Being either the root of or a weighty influence on the major languages of Europe, Latin acted like a valued family tutor who had retired to the background, but still remained influential. Just as such a mentor might remind the grown children of the common lessons of their childhood, so Latin provided a cultural unity for the nations of the West. It was only in the twentieth century with the educational establishment’s wholesale rejection of the Classics that this adviser was finally dismissed in favor of more up-to-date applicants. (In writing “Classics” we refer also to the literature of Greece, for, although we are Westerners, and therefore give precedence to Latin, we in no way mean to undervalue the importance of Greek and the culture of the Christian East. Nevertheless, it has been truly said that: “Latin, a man may in some sort master. Of Greek every man learns only so much as God permits.”)

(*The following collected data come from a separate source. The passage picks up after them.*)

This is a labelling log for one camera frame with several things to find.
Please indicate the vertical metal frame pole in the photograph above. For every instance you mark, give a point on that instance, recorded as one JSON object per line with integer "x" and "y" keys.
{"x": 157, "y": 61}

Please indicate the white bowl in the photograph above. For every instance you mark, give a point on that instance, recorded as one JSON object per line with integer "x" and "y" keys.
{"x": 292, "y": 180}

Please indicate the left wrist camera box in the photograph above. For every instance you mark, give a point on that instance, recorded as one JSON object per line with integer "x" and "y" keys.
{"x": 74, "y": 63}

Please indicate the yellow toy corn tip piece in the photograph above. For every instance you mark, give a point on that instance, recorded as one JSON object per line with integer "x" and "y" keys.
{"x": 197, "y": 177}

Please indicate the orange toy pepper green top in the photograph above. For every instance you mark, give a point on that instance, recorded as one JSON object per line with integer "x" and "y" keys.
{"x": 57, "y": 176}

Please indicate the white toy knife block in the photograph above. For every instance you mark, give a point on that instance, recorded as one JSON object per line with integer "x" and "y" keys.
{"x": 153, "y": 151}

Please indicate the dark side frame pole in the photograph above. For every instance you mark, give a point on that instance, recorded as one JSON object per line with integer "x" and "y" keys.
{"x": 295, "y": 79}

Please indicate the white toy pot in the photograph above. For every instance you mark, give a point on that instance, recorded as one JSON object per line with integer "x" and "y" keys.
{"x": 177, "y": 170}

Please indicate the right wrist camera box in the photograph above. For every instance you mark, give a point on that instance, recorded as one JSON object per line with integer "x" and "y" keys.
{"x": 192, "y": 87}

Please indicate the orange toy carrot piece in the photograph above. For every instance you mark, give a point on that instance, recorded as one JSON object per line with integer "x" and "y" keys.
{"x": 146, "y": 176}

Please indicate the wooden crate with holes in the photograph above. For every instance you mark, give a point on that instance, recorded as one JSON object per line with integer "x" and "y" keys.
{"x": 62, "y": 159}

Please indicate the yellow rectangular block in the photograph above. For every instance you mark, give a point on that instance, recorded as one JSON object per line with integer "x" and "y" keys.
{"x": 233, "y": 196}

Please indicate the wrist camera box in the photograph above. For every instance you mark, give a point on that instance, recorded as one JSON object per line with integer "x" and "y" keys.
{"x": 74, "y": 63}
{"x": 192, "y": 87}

This mistaken departure from the path of tradition has deprived generations of eager minds of a great benefit. How can we best characterize this benefit? It is, as we have said, a cultural boon, but what does that mean exactly? It has become conventional among those who would defend the importance of Latin education to list a series of practical benefits that can be derived from its study. Among these we often find such things as development of logical thinking skills, assistance in learning English grammar, greater ease in learning the Romance languages, and facility in building English vocabulary. While these are real benefits, they do not get to the root of the matter.

Every culture—whether Greek, Chinese, Spanish, English, or Latin—acts somewhat like a mirror which due to the angle at which it is set and imperfections in its surface reflects only some aspects of the inexhaustible fullness of reality while leaving others unreflected or only partially reflected. Thus each culture expresses in its arts, literature, and others institutions—but especially in its language—its own unique vision of reality. It is the language of a people which most fully expresses their cultural ideals while at the same time forming and reinforcing that people in those ideals. The German Catholic philosopher Theodor Haecker expresses this truth well with his concept of hertzwörter, heart-words:

The invisible and peculiar spirit of a people is manifest in all its outward and visible activities, but most clearly in the living body of its language. And in every such body of language we detect from time to time words that are its heart-tones, words that reveal to us by what things this heart sets most store, what is its constant care, what its hopes, its sufferings, joys, and desires. These heart-words, these intimate words in a language, are for that very reason the most untranslatable. If one is really concerned that they should be understood then it is best to leave them as they are, for really to understand such words one must first have mastered the whole language.

Thus it is the whole language of a people which best enshrines their cultural vision. The greater our mastery and deeper our internalization of their language, the more we put on the mind and heart of that people. Now the Greeks and their little brothers, the Romans are not just any people. They are a special people whose culture was prepared by divine providence for the reception and transmission of the Gospel. This is what the old liturgy taught in the postcommunion prayer from the mass for Holy Roman Emperor.

O God, Who hast prepared the Roman Empire to serve for the preaching of the Gospel of the Eternal King: present Thy servant our Emperor N. with heavenly weapons, that the peace of the Churches may not be disturbed by the storms of war. Through Our Lord.

While we no longer have a Holy Roman Emperor, the truth that the prayer teaches remains true. God in his providence prepared not only the Roman roads to convey his messengers, but the Roman tongue to convey his message.

Now we can understand more fully why we should spend time mastering the Latin tongue: because the Latin language is the incarnation of a worldview and this worldview even in its pre-Christian form enshrines a health, beauty and rootedness that have the power to mold profoundly the mind and sensibility of a student. Returning to Haecker’s concept of hertzwörter, we learn that a key heart-word of the Latin tongue is res, a word that may be rendered in English as thing. Yet, as he points out, translation cannot capture a words full range of meaning. In this word we find concentrated the whole Roman love and feel for the concrete stuff of reality. In fact when we speak of “reality” or the “real” we are trading on the semantic inheritance of the Latin res from which these English words, and many words of the European languages, descend.

Students study Latin every year at Gregory the Great Academy. In this four-year program very effort is made to thoroughly ground the student in the Latin language and ethos.